*SUPPLIED MATERIAL*
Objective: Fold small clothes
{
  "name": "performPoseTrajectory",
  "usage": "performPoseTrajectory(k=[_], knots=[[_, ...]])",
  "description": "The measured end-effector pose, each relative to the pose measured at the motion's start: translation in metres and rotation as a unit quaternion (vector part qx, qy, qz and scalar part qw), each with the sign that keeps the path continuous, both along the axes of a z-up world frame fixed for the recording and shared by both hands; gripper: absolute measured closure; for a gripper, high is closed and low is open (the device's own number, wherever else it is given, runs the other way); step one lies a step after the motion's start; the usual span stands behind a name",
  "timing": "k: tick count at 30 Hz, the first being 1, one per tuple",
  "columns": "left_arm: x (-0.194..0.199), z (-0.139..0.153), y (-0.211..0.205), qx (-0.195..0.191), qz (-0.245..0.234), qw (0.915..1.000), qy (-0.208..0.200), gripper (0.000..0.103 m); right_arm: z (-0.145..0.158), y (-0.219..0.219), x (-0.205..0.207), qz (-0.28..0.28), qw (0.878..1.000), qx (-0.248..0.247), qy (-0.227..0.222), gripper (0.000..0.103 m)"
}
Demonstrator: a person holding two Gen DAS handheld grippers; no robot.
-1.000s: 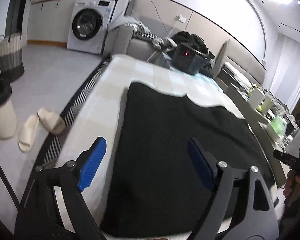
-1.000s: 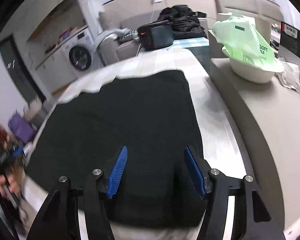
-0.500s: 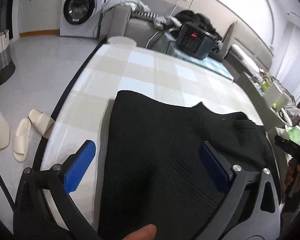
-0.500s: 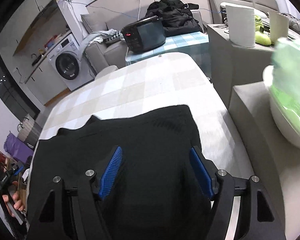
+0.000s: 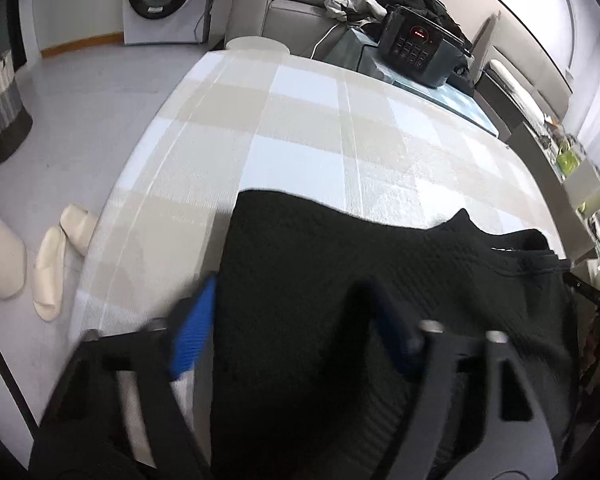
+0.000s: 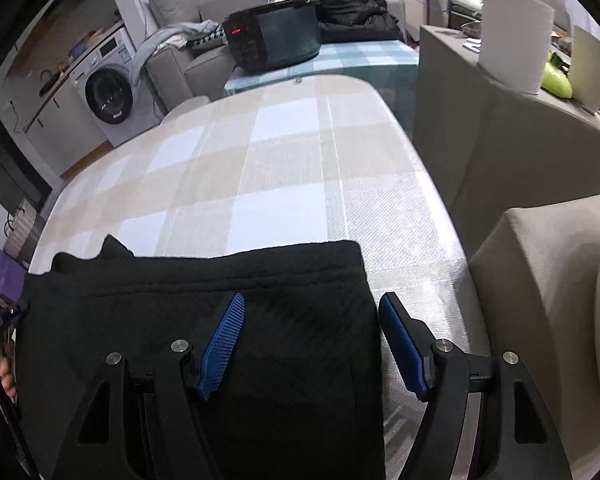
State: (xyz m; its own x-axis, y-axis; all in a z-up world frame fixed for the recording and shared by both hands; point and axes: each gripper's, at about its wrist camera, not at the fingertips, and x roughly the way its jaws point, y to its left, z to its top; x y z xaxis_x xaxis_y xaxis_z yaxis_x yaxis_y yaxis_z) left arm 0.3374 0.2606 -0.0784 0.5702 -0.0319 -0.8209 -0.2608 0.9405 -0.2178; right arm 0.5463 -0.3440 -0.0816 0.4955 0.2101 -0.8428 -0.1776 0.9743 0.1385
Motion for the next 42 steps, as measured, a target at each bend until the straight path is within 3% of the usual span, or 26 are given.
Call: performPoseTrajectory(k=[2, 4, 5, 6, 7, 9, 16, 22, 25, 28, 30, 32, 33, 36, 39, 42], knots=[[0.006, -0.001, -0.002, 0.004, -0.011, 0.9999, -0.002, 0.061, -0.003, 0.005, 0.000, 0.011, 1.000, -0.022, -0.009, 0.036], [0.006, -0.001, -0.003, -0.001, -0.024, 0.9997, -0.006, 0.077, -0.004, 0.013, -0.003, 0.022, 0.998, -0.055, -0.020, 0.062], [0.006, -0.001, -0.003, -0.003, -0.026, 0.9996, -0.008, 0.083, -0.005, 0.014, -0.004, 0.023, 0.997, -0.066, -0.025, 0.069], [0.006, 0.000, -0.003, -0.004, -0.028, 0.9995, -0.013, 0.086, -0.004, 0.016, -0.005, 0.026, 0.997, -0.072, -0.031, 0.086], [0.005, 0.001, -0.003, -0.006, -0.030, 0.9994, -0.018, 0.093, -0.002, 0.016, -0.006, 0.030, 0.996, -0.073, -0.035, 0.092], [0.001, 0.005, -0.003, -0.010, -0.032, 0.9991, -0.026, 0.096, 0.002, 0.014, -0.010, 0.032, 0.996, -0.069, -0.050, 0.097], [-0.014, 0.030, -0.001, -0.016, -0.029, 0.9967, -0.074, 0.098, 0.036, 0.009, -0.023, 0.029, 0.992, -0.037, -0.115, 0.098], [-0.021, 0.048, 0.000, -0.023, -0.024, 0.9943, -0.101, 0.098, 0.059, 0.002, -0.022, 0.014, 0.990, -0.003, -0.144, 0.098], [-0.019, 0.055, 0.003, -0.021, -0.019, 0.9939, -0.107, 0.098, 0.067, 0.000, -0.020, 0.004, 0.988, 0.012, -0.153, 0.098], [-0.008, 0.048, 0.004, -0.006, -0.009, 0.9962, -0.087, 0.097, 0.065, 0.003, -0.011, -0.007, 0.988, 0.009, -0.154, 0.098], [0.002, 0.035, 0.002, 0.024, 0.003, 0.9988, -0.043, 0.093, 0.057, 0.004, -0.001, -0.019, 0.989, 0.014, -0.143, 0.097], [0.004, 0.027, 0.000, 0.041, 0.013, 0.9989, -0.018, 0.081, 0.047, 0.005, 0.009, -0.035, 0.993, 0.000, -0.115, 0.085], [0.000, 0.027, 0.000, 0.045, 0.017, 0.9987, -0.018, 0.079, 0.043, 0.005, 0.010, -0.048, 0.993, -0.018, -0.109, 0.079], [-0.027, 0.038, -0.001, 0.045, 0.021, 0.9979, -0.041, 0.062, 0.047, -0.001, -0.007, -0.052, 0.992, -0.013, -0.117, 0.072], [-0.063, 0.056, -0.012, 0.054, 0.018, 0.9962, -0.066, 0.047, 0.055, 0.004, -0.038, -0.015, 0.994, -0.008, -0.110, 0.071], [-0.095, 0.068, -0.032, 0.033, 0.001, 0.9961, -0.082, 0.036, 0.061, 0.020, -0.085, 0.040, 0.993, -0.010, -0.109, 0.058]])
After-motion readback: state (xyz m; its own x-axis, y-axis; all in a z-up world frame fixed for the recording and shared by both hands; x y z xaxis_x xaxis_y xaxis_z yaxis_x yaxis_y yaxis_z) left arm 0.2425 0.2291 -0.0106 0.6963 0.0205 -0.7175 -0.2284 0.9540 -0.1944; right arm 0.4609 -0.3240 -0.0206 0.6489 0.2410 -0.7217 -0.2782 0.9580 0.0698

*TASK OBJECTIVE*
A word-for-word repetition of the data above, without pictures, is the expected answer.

*ANSWER SPACE*
Objective: Fold small clothes
{
  "name": "performPoseTrajectory",
  "usage": "performPoseTrajectory(k=[_], knots=[[_, ...]])",
  "description": "The measured end-effector pose, each relative to the pose measured at the motion's start: translation in metres and rotation as a unit quaternion (vector part qx, qy, qz and scalar part qw), each with the sign that keeps the path continuous, both along the axes of a z-up world frame fixed for the recording and shared by both hands; gripper: absolute measured closure; for a gripper, high is closed and low is open (the device's own number, wherever else it is given, runs the other way); step one lies a step after the motion's start; the usual span stands behind a name",
  "timing": "k: tick count at 30 Hz, the first being 1, one per tuple",
  "columns": "left_arm: x (-0.194..0.199), z (-0.139..0.153), y (-0.211..0.205), qx (-0.195..0.191), qz (-0.245..0.234), qw (0.915..1.000), qy (-0.208..0.200), gripper (0.000..0.103 m); right_arm: z (-0.145..0.158), y (-0.219..0.219), x (-0.205..0.207), qz (-0.28..0.28), qw (0.878..1.000), qx (-0.248..0.247), qy (-0.227..0.222), gripper (0.000..0.103 m)"
}
Demonstrator: a person holding two Gen DAS handheld grippers; no robot.
-1.000s: 
-1.000s: 
-0.500s: 
-0.500s: 
+0.000s: 
+0.000s: 
State: (xyz m; its own x-axis, y-axis; all in a z-up world frame fixed for the recording and shared by both hands; point and axes: each gripper's, at about its wrist camera, not at the fingertips, and x roughly the way its jaws point, y to its left, z to its top; x y z xaxis_x xaxis_y xaxis_z yaxis_x yaxis_y yaxis_z) left arm 0.3374 0.2606 -0.0784 0.5702 -0.0319 -0.8209 -0.2608 0.9405 -0.2178; right arm 0.5463 -0.3440 -0.0816 0.4955 0.2101 -0.8428 -0.1776 0.9743 0.1385
Motion for the next 42 steps, as measured, a target at each bend until the straight path is within 3% of the usual span, or 26 are given.
Call: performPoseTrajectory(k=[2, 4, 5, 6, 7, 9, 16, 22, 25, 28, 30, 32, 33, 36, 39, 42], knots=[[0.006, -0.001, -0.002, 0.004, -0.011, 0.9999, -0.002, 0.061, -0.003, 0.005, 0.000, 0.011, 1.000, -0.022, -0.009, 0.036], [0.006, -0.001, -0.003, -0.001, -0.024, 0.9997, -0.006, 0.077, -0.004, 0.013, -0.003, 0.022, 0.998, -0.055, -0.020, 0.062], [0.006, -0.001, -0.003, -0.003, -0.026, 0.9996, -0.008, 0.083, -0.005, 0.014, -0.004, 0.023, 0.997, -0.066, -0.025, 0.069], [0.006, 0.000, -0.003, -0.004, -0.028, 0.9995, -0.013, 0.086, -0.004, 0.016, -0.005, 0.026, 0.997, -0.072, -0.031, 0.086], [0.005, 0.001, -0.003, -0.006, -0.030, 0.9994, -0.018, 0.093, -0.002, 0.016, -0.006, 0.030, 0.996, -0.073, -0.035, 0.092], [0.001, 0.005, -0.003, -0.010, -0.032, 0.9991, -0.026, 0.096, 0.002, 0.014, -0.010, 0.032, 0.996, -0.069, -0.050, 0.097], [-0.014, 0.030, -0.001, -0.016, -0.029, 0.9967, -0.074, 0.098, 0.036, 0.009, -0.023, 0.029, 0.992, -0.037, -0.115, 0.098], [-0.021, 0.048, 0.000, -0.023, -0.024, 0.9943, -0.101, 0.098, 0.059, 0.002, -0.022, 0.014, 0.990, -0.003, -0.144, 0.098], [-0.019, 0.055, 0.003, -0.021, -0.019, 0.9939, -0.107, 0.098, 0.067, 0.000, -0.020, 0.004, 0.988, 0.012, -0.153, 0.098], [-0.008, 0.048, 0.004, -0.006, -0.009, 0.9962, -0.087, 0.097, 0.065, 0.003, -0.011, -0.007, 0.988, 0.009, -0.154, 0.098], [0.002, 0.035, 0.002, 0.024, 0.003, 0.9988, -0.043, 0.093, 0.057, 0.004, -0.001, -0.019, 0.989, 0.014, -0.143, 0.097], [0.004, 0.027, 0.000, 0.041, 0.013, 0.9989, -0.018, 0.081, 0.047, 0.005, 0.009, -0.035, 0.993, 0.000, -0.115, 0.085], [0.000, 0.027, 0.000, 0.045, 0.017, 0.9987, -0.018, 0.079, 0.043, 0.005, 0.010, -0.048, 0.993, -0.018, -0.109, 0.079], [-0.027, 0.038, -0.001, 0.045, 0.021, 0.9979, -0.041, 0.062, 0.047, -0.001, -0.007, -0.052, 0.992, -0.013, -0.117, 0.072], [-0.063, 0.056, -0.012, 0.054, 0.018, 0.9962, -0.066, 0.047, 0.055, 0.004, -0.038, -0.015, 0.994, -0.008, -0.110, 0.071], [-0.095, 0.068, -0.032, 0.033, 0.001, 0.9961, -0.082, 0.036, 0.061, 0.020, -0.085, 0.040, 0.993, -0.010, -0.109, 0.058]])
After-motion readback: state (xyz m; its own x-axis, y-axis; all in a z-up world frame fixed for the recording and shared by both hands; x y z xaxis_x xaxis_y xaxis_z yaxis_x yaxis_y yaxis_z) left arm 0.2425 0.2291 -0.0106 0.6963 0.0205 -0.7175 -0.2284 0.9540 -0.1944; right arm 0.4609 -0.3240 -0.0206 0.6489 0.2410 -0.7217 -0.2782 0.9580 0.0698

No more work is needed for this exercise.